Play Ball! (but please don't talk about steroids)

Baseball 2008 has arrived. Here's what we've learned one day into the season (two days actually for the Nationals and eight days for the A's and Red Sox, but one day for the purpose of this column): Rich Harden would be a right-handed Johan Santana if he could stay healthy enough to start 30 games, which will never happen; the Phillies desperately need Brad Lidge back, a realization that ought to chill the opening day enthusiasm of Phillies fans everywhere; and Xavier Nady is on pace to hit 324 home runs, but he probably won't.

Oh, and one other thing – the steroids issue is over. Done. Settled. Whew, that's a relief. For a while, I thought it might linger for a few more years while base...OF COURSE IT'S NOT OVER. But a piece in the L.A. Times indicates baseball – and its players – believe it's essentially over and done with because fans weren't talking about it this spring in Florida and Arizona.

Cubs first baseman Derrek Lee says he's heard "not one word" from fans about steroids this spring. Former all-star shortstop Alan Trammell, also a former manager now coaching with the Cubs, calls it a "non-issue," says he hasn't had "one conversation with a fan about it." And Angels outfielder Torii Hunter says "the fans that know the game, they don't even talk about it."

Look, Derrek Lee and Torii Hunter are two of the game's true ambassadors. They're personable and great with fans. They're talented and they respect the game. They are also dead wrong. Fellas, fans don't go to spring training to talk about steroids. They go to watch baseball, drink green beer on St. Patrick's Day and sun themselves into acute dehydration in the Arizona heat.

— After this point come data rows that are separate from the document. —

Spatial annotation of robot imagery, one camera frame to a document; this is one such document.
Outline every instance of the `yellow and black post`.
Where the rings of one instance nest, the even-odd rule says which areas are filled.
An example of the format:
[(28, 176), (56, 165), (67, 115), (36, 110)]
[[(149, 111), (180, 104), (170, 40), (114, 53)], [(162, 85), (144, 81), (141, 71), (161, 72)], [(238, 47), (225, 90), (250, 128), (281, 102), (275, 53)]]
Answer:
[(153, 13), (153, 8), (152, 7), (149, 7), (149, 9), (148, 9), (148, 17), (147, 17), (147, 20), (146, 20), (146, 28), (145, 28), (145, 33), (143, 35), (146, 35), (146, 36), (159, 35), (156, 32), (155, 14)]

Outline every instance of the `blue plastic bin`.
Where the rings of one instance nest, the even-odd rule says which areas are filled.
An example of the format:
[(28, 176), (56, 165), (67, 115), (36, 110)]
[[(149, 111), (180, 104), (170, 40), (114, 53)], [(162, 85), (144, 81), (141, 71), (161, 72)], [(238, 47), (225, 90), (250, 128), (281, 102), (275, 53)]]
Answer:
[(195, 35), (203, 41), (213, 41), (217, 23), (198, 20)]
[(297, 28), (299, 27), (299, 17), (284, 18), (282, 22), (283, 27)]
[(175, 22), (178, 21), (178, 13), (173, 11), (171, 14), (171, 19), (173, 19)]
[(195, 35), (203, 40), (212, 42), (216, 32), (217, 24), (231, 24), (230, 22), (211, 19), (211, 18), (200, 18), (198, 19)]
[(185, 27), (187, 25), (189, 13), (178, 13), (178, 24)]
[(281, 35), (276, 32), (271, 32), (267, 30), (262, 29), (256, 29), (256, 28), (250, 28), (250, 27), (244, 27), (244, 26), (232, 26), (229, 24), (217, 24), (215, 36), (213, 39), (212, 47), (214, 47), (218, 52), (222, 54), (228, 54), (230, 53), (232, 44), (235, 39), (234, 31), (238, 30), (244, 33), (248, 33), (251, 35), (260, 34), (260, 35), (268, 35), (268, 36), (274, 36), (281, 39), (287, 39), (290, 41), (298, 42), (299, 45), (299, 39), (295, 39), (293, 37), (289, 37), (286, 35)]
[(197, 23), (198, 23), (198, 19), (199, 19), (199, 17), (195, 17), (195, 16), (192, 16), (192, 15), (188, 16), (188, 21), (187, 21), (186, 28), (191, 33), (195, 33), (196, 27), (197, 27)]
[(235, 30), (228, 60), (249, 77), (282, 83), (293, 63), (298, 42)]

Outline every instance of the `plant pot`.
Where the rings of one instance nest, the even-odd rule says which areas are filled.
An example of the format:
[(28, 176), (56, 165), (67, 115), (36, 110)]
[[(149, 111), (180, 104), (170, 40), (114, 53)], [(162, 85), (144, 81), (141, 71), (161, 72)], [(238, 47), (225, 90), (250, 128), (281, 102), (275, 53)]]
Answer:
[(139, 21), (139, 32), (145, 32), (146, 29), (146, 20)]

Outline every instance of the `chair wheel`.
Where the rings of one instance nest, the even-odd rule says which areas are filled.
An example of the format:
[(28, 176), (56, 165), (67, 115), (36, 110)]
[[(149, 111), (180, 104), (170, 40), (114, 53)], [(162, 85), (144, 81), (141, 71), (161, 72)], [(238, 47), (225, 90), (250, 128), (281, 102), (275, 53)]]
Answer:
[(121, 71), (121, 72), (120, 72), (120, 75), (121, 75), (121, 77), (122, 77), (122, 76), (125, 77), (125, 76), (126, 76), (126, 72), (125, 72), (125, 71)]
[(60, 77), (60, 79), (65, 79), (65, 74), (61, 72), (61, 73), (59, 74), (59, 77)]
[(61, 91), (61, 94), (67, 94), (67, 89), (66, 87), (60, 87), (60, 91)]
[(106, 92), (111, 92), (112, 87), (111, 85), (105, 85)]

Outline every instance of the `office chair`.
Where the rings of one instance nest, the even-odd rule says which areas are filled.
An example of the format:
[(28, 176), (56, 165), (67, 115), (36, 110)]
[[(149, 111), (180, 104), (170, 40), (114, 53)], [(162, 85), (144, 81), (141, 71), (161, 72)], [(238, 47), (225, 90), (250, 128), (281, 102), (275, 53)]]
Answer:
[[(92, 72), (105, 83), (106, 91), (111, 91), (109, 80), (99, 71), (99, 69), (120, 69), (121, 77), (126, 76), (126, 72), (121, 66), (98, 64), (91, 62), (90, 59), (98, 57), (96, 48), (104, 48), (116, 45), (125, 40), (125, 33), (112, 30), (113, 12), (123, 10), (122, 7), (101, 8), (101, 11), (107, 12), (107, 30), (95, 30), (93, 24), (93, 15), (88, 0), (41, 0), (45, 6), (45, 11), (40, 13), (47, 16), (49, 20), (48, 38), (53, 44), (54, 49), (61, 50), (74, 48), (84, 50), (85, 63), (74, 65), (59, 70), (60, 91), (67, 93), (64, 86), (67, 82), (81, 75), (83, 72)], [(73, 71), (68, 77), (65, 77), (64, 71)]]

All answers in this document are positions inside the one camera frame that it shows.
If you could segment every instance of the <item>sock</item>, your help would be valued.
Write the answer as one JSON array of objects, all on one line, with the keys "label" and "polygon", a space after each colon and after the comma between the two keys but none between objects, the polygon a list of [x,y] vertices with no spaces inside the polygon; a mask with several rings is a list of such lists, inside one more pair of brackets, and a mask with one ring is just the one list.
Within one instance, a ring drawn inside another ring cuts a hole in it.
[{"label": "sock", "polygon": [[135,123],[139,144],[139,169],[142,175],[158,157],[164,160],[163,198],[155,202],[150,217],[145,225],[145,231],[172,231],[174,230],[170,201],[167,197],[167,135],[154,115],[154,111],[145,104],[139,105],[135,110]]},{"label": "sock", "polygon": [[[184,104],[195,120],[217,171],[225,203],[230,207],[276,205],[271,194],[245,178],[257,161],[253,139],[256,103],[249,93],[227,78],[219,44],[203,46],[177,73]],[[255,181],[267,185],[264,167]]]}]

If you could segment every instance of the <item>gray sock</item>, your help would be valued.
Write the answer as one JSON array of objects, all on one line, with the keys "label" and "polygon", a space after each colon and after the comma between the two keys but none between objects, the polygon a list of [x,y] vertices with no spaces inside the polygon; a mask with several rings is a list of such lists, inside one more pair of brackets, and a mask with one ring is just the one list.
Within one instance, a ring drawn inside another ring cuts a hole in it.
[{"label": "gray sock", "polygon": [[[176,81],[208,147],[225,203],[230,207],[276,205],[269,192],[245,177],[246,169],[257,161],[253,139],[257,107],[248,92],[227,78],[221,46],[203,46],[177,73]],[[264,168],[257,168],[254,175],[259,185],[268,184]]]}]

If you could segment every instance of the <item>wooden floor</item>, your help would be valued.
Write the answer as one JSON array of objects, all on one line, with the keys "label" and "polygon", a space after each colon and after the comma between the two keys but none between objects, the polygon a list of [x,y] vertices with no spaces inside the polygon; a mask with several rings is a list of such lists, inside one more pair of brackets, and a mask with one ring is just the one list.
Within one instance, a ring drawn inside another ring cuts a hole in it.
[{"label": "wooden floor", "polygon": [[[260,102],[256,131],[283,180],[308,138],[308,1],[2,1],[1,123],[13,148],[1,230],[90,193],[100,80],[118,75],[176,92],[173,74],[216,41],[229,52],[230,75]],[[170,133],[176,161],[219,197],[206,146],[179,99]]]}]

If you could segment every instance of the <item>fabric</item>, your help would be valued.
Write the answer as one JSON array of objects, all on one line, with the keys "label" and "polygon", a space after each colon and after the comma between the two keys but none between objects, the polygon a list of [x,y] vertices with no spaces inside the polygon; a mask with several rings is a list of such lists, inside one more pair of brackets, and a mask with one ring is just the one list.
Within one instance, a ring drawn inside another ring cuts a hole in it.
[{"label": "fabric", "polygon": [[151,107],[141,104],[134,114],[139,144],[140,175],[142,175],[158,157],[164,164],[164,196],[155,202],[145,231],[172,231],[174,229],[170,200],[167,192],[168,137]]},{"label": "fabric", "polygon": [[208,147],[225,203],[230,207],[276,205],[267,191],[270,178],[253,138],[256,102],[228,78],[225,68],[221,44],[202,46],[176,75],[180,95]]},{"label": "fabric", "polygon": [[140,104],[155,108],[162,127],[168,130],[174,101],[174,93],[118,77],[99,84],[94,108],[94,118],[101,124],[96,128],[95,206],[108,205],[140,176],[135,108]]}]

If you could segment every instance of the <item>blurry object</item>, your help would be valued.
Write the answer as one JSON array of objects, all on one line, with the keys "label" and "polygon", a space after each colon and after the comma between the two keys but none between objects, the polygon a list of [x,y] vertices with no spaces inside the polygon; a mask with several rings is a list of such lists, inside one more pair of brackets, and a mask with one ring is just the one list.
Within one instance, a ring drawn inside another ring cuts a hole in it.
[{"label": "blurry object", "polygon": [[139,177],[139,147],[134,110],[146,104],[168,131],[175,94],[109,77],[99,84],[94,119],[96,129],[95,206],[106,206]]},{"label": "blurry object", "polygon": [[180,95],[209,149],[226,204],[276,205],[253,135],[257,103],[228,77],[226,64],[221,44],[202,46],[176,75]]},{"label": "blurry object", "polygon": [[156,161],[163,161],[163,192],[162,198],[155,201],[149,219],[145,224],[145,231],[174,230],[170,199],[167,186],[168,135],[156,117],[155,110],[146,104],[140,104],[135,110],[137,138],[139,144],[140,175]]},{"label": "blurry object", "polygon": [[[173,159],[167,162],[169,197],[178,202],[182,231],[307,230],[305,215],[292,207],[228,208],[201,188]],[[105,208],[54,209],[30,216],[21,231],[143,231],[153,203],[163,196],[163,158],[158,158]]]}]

To assume baseball has moved past the steroids issue is unbelievably naive – for a number of powerful reasons. One, Kirk Radomski and Brian McNamee couldn't conceivably have been the only source ballplayers had for performance-enhancing drugs. Two, listen to Dr. Gary Wadler, an advisor to the World Anti-Doping Agency. Wadler tells the L.A. Times a new generation of designer steroids is in the pipeline – gels, creams and patches. And these new PEDs won't stay in the system for months, but only weeks or even days. With 60 off-season tests among 1200 players, Wadler believes players may choose the play the odds.

Third – and most significantly – the Mitchell Report concluded human growth hormone has become the PED of choice for players because there's no reliable test to detect it. And neither Major League Baseball nor the players union seems terribly interested in assisting the development of such a test. A urine test to detect HGH is reportedly "years away" and both the union and MLB have resisted blood tests, which the Times reports could be commercially available later this year.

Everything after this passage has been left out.